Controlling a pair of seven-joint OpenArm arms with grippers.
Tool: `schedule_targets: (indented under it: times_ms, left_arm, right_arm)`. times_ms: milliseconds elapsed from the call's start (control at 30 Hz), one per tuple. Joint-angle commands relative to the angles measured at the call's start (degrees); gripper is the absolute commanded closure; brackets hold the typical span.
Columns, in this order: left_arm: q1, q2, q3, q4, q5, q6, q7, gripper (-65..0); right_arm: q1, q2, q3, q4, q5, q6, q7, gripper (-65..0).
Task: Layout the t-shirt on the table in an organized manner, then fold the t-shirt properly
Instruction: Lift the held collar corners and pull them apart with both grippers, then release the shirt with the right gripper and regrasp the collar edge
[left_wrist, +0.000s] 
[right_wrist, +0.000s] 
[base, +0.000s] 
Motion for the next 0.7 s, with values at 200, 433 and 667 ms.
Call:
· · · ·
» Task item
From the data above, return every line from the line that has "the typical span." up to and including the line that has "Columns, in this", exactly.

» Solution for this exercise
Tool: `schedule_targets: (indented under it: times_ms, left_arm, right_arm)`. times_ms: milliseconds elapsed from the call's start (control at 30 Hz), one per tuple. Joint-angle commands relative to the angles measured at the call's start (degrees); gripper is the absolute commanded closure; brackets hold the typical span.
Columns, in this order: left_arm: q1, q2, q3, q4, q5, q6, q7, gripper (-65..0); right_arm: q1, q2, q3, q4, q5, q6, q7, gripper (-65..0).

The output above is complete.